Monster from the Past
Jonathan Bloch was thrilled with the haul of fossils he’d begun unearthing in Colombia starting about five years ago. The lush landscapes of northern South America aren’t generally the most rewarding places for paleontologists like Bloch. “They’re covered with forest. You can’t see the rocks.” But a colleague had told him about a vast, open-pit coal mine in the Cerrejon region, where rock formations are being exposed all the time — and sure enough, says the University of Florida scientist, “I started finding them immediately. Giant turtles, strange, crocodile-like things — hundreds of specimens.”
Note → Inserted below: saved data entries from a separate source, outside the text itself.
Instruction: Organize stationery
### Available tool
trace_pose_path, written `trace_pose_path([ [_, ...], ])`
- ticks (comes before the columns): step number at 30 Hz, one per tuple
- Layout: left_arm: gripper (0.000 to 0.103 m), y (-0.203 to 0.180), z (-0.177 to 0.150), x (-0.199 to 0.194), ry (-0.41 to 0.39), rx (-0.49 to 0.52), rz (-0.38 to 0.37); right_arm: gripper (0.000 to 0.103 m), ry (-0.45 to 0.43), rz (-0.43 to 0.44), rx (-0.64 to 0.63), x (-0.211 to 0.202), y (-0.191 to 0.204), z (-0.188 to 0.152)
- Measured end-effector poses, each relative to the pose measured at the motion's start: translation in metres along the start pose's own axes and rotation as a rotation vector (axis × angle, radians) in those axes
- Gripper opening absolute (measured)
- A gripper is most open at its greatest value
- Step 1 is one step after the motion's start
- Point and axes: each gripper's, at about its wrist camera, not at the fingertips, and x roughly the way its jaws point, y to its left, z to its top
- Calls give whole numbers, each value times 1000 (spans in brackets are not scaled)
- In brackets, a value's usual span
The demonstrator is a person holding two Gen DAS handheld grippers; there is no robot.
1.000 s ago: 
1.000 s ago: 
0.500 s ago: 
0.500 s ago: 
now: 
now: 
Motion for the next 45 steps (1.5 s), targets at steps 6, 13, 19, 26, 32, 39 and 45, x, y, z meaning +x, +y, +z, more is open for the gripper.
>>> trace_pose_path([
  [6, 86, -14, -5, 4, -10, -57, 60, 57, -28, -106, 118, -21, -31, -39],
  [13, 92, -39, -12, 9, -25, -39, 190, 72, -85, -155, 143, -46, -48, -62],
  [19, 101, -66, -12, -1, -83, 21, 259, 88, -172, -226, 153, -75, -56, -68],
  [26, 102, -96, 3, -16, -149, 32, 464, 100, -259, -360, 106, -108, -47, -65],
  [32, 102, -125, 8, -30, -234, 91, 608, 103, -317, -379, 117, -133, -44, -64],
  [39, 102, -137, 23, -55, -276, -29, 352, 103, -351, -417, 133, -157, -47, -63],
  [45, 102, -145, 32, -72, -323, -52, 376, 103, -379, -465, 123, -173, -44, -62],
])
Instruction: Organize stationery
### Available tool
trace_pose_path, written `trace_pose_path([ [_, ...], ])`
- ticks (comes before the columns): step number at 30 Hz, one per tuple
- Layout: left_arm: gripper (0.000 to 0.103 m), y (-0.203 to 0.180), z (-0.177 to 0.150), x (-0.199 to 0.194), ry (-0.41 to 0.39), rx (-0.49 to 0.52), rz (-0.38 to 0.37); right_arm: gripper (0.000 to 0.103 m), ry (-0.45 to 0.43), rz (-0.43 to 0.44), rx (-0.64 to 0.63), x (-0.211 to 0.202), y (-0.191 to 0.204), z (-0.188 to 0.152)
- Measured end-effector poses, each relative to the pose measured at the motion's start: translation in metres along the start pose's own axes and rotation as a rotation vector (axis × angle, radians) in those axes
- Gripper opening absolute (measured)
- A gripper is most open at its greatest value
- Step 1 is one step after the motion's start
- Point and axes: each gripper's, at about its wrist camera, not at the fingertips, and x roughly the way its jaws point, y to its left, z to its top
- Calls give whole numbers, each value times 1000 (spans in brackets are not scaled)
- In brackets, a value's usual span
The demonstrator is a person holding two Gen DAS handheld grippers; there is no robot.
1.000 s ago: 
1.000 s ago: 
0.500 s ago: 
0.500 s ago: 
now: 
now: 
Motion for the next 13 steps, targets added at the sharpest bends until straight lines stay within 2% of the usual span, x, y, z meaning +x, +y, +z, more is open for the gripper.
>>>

But it was only a couple of years ago that he made the most extraordinary discovery of all — not in the coal mine, but back at the Florida Museum of Natural History, where the fossils were being stored. “A grad student was looking at some bones labeled ‘crocodile,’” he says, “and realized they weren’t from a crocodile at all.” They were from a snake — and it was far bigger than any snake that had ever been seen. According to Jason Head, of the University of Toronto, who co-authored a paper with Bloch and several others in this week’s Nature, the monster, which lived during the Paleocene period about 58 million years ago, stretched 45 ft. or more from head to tail and weighed in at about a ton.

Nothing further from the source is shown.